Another Microsoft Unicode I/O Problem

I encountered an annoying bug in Visual C++ 2017 recently. It started when I found my favourite logging library, Easylogging++, output Chinese as garbage characters on Windows. Checking the documentation carefully, I noted that I should have used the macro START_EASYLOGGINGPP. It turned out to be worse: all output starting from the Chinese character was gone. Puzzled but busy, I put it down and worked on something else.

I spend another hour of detective work on this issue today. The result was quite surprising.

  • First, it is not an issue with Easylogging++. The problem can occur if I purely use std::wcout.
  • Second, the magical thing about START_EASYLOGGINGPP is that it will invoke std::locale::global(std::locale("")). This is the switch that leads to the different behaviour.
  • Myteriously, with the correct locale setting, I can get the correct result with both std::wcout and Easylogging++ in a test program. I was not able to get it working in my real project.
  • Finally, it turns out that the difference above is caused by /MT vs. /MD! The former (default if neither is specified on the command line) tells the Visual C++ compiler to use the static multi-threading library, and the latter (set by default in Visual Studio projects) tells the compiler to use the dynamic multi-threading library.
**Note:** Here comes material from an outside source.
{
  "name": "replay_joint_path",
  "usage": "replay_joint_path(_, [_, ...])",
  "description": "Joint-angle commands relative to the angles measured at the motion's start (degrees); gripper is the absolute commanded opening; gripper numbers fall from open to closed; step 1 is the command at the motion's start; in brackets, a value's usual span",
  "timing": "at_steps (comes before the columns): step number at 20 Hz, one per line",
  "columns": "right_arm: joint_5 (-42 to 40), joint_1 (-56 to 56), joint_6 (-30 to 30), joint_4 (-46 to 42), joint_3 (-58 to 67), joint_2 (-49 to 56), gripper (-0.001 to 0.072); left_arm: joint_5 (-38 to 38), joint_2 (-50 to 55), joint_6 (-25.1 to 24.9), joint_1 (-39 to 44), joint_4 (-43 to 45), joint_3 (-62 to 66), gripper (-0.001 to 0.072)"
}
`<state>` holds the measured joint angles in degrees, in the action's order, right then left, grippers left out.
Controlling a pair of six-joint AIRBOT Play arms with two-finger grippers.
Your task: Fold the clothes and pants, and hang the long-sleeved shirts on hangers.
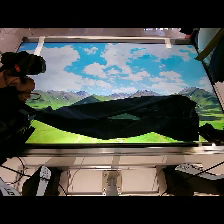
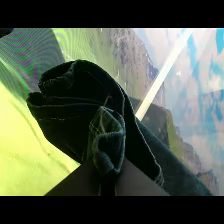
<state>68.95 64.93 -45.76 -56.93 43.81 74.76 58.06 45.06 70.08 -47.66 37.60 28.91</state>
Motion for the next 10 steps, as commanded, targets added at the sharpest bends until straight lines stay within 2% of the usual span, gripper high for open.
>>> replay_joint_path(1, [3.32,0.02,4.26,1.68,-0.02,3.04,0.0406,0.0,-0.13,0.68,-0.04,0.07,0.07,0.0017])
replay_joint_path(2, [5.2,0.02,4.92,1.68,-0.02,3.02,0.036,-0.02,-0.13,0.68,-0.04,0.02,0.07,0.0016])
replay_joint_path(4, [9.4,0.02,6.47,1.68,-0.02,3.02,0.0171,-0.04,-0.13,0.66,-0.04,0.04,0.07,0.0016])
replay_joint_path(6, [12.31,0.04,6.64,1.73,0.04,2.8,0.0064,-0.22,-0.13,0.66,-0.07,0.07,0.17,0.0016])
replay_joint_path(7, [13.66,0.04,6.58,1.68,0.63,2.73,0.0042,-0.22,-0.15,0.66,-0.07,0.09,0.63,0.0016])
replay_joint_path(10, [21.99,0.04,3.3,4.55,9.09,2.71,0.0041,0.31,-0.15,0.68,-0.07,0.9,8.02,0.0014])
People may remember that I wrote about MSVCRT.DLL Console I/O Bug. While Visual C++ 2013 shows consistent behaviour between /MT and /MD, Visual C++ 2015 and 2017 exhibit the same woeful bug when /MD is specified on the command line. This is something perplexingly weird: it seems someone at Microsoft messed up with the MSVCRT.DLL shipped with Windows first (around 2006), and then the problem spread to the Visual C++ runtime DLL after nearly a decade!

I am using many modern C++ features, so I definitely do not want to go back to Visual C++ 2013 for new projects. It seems I have to tolerate garbage characters in the log for now. Meanwhile, I submitted a bug to Microsoft. Given that I have a bug report that is deferred for four years, I am not very hopeful. But let us wait and see.

Update (20 December 2017)

A few more tests show that the debug versions (/MTd and /MDd) both work well. So only the default release build (using the dynamic C runtime) exhibits this problem, where the executable depends on DLLs like api-ms-win-crt-stdio-l1-1-0.dll. It seems this issue is related to the Universal C Runtime introduced in Visual Studio 2015 and Windows 10. . . .

Update (25 March 2018)

The bug was closed, and a Microsoft developer indicated that the issue had already been fixed since the Windows 10 Anniversary Update SDK (build 10.0.14393). Actually I had had build 10.0.15063 installed. The reason why I still saw the problem was that the Universal C Runtime on Windows 7 had not been updated (‘the issue will be fixed in a future update to the Universal C Runtime on Windows 7’), and I should not have seen the problem on a Windows 10 box. The current workaround is either use static linking (as I did), or copy the redistributable DLLs under C:\Program Files (x86)\Windows Kits\10\Redist\ucrt\DLLs\x86 (or x64 etc.) to the app directory (so called ‘app-local deployment’; which should not be used on Windows 10, as the system version is always preferred). My test showed that copying ucrtbase.dll was enough to fix my test case.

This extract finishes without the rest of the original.